Special considerations: pregnancy, breastfeeding, and specific populations

Although the sources provided do not detail the use of nefopam during pregnancy and breastfeeding, they note that information regarding these situations is missing from the NEFOPAM PANPHARMA Risk Management Plan. However, the Vidal INN entry for injectable nefopam hydrochloride indicates a risk level II (precautions) for pregnancy and breastfeeding, suggesting that precautions should be taken. It is therefore essential to consult a healthcare professional to assess the benefit-risk ratio in these populations. Regarding children under 15 years of age, nefopam is contraindicated due to a lack of relevant clinical studies. Similarly, information on exposure in children under 12 years of age is missing from the data provided. For the elderly, particular caution is advised due to the product’s anticholinergic effects, and treatment is even discouraged in the elderly according to the ANSM (French National Agency for Medicines and Health Products Safety). The risk of initial dose overdose in this population is also an identified potential risk. Patients with hepatic or renal impairment should also exercise increased caution due to the risk of product accumulation and therefore an increased risk of adverse effects. Finally, for all patients with cardiovascular disease, special attention is required due to the tachycardic effect of nefopam. The treatment of myocardial infarction or cardiac pain is a missing piece of information in the nefopam usage data.

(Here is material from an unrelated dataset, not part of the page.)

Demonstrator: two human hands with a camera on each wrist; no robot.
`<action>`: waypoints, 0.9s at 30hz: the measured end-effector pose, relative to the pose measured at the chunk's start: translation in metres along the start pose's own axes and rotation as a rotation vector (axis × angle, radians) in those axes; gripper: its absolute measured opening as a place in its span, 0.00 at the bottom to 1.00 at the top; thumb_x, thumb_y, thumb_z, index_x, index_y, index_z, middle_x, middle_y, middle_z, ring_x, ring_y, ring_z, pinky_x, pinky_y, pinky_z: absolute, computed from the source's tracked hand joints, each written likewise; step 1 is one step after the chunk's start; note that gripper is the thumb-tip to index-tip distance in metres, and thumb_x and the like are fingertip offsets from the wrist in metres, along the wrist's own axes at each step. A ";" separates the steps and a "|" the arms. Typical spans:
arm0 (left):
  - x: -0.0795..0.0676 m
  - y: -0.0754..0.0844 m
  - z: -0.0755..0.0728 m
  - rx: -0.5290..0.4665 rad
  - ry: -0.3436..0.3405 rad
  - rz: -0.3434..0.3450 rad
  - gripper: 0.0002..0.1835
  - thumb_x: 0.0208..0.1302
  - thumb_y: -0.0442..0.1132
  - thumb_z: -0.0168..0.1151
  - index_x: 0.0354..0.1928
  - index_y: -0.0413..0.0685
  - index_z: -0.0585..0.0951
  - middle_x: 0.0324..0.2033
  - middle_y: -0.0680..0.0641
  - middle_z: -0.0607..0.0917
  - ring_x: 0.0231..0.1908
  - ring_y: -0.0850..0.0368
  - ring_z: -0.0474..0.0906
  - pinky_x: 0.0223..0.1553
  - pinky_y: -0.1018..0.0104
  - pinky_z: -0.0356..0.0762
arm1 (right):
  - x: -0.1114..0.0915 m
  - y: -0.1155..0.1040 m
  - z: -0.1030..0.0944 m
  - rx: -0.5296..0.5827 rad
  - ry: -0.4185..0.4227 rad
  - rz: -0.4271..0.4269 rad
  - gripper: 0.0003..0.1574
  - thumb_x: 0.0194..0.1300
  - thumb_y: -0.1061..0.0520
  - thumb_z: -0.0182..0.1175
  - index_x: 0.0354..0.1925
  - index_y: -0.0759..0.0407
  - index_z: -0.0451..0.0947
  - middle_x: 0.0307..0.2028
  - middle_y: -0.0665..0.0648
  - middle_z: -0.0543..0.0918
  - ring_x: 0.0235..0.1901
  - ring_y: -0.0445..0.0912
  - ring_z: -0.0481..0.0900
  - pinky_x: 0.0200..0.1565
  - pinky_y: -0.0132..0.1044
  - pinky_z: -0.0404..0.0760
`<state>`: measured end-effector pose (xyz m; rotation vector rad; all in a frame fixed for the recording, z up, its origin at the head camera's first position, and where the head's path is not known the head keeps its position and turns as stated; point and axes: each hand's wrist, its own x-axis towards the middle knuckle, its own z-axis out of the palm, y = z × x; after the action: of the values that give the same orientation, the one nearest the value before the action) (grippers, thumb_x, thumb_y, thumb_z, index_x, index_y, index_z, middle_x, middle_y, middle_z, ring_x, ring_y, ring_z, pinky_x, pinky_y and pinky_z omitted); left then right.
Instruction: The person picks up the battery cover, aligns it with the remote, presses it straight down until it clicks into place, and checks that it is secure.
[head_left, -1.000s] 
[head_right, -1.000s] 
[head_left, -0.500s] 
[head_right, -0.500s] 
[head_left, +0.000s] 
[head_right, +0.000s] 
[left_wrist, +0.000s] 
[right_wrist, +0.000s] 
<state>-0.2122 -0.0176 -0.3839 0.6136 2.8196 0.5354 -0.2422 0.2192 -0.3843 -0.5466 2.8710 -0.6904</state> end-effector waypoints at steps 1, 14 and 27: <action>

These considerations underscore the importance of conducting an individual assessment of the patient before prescribing nefopam, taking into account their medical history and any comorbidities.

Conclusion: A new tool in the arsenal for treating acute pain

NEFOPAM PANPHARMA 30 mg film-coated tablets represent a new therapeutic option for the management of acute pain in France, marking the first approval of an orally administered nefopam product for reimbursement. Its introduction to the market aims to regulate the use of a substance whose injectable form was widely diverted for oral use, and to better control the risks associated with misuse and drug dependence. Although nefopam is a non-opioid central analgesic, with a distinct mechanism of action and advantages such as the absence of respiratory depression or slowing of intestinal transit, its specific efficacy profile for the oral form has not yet been fully established compared to placebos. However, it has demonstrated a morphine-sparing effect in postoperative pain, making it a valuable addition to multimodal analgesia strategies. It is crucial for prescribers and patients to remain vigilant regarding potential adverse effects (drowsiness, nausea, tachycardia, anticholinergic effects) and the risks of misuse and dependence, particularly if the drug is used for chronic pain, an indication for which it is not approved. Strict adherence to the indications, dosage, and precautions for use, as well as regular reassessment of the benefit-risk ratio, are essential for the safe and effective use of nefopam. The introduction of NEFOPAM PANPHARMA in tablet form is a response to reports of misuse and a step toward better management of this active substance. Its limited role in medical practice and the lack of improvement compared to the injectable form underscore that it is primarily a formalization of an already widespread method of administration, with the objective of improving safety and better regulating the prescription of this important analgesic. Continued monitoring of its use and effects will be essential to confirm its beneficial role in the management of acute pain.